■ Assignment ■
Type again, exactly, the lines below from the start through the line that includes "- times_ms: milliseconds".

■ Provided material ■
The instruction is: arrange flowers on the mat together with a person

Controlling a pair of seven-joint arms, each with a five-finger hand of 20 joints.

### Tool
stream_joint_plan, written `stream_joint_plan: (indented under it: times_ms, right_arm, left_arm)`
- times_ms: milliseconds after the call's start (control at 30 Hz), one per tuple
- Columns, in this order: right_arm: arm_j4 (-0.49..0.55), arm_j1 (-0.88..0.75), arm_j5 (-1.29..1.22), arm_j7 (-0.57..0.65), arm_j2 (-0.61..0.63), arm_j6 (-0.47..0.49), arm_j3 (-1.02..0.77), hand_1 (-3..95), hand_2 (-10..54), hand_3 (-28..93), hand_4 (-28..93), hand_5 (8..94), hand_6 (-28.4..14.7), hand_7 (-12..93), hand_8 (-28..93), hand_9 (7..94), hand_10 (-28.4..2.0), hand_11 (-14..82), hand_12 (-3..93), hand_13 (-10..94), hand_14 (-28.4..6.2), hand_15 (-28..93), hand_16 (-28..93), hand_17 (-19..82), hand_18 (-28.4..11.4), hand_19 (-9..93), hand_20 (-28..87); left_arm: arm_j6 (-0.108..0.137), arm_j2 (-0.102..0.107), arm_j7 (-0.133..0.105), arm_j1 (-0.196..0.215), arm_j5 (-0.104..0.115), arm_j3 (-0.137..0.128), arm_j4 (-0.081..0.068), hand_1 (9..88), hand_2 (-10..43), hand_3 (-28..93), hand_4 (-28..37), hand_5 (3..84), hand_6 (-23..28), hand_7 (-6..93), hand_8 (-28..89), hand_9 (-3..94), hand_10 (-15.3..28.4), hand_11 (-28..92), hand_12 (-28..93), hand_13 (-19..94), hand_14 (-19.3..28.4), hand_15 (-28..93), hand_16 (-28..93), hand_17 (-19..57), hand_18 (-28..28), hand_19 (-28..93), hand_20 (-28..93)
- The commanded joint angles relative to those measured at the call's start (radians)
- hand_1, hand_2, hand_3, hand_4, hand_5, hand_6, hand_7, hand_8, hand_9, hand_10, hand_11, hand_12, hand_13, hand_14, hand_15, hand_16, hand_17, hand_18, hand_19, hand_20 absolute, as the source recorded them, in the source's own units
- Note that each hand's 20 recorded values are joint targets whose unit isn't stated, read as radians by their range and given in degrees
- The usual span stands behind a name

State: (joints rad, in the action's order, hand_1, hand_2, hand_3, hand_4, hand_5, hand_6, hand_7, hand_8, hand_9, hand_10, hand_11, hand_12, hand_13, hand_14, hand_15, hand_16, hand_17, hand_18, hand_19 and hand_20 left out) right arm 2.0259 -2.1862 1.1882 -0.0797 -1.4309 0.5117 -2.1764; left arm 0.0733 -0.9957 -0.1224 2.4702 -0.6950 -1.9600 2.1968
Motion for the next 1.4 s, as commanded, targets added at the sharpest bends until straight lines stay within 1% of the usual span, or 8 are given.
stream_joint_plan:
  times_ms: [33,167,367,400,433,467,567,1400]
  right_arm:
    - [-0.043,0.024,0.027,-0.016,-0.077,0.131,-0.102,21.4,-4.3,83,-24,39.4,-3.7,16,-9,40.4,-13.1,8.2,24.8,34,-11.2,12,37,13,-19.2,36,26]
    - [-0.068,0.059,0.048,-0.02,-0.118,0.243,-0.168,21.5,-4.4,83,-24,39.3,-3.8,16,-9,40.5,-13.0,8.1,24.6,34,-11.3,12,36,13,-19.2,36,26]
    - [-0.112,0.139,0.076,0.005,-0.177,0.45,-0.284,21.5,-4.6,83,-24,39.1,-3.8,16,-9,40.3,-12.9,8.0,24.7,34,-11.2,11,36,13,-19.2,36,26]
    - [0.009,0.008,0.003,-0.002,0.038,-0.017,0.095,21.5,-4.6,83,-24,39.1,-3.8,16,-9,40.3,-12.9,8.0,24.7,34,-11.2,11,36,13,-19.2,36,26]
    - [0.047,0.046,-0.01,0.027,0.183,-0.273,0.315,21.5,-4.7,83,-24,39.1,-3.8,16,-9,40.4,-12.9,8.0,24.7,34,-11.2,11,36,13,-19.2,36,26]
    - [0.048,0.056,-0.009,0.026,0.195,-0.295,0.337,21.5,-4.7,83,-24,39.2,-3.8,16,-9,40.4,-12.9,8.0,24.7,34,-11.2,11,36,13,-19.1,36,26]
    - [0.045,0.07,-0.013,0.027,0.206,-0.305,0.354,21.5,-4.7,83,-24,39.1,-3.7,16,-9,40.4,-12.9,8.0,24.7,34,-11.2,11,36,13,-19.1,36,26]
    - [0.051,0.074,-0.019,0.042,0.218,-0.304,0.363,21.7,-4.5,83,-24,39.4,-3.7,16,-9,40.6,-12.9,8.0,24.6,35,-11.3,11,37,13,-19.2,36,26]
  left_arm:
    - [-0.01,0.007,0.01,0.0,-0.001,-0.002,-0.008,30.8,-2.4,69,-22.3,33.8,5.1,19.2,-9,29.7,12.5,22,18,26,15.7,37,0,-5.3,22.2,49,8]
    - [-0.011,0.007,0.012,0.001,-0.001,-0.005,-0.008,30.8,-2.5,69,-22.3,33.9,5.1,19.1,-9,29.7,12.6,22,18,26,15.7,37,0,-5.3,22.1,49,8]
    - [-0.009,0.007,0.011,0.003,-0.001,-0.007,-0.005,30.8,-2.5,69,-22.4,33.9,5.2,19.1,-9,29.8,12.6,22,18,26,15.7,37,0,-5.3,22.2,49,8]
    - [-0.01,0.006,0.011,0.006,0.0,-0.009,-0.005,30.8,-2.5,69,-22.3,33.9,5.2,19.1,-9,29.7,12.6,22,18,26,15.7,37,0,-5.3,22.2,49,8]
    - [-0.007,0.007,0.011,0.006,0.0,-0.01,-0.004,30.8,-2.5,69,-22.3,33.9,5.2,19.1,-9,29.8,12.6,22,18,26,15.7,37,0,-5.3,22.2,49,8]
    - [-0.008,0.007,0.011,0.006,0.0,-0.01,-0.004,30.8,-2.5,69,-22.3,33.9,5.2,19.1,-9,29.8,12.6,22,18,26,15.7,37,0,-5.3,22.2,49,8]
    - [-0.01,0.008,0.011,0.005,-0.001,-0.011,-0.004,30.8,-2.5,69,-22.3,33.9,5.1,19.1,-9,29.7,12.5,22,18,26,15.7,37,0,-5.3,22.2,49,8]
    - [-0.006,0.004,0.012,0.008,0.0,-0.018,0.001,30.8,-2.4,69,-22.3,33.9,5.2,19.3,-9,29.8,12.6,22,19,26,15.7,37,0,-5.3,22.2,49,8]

■ Task answer ■
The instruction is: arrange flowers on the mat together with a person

Controlling a pair of seven-joint arms, each with a five-finger hand of 20 joints.

### Tool
stream_joint_plan, written `stream_joint_plan: (indented under it: times_ms, right_arm, left_arm)`
- times_ms: milliseconds after the call's start (control at 30 Hz), one per tuple

There is no more to the answer.